══ Supplied material

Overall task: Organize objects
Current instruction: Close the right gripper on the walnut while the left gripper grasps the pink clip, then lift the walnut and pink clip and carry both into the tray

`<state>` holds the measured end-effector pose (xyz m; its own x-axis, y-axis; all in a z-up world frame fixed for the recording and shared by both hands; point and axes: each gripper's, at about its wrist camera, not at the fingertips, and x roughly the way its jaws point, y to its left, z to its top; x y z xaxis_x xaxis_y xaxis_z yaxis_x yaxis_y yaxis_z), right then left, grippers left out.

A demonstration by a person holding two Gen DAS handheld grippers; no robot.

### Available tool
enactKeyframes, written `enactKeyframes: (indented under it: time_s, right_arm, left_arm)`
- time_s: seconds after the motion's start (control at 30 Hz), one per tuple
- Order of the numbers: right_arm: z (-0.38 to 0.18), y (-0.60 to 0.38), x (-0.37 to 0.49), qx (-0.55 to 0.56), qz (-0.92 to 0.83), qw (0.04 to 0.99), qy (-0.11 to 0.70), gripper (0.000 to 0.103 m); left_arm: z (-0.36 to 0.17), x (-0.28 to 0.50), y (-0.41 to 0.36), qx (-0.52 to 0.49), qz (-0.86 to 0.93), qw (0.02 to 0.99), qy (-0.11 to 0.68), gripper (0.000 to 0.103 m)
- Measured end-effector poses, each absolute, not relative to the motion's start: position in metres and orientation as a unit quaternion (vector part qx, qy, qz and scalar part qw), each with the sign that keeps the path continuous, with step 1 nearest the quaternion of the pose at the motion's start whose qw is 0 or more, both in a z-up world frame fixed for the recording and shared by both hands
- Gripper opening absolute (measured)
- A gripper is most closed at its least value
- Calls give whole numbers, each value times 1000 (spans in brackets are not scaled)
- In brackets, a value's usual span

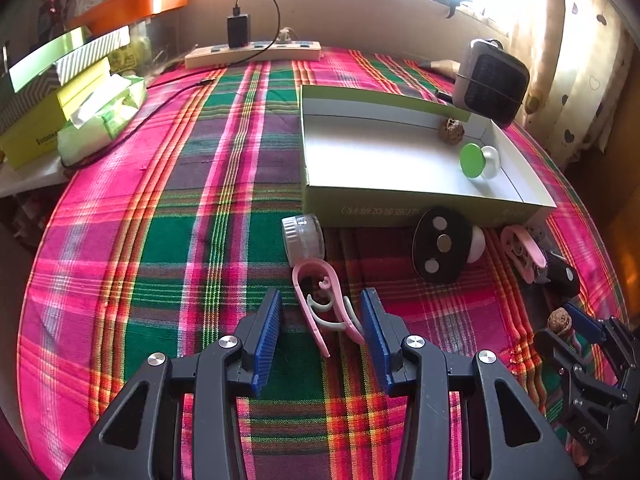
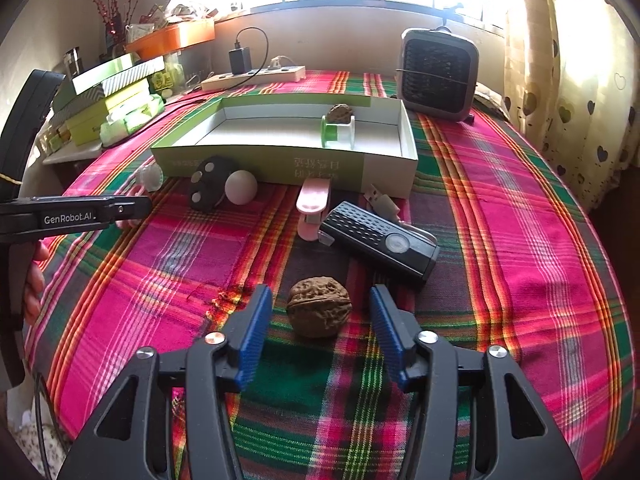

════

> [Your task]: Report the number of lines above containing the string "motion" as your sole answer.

> [Output for this task]: 2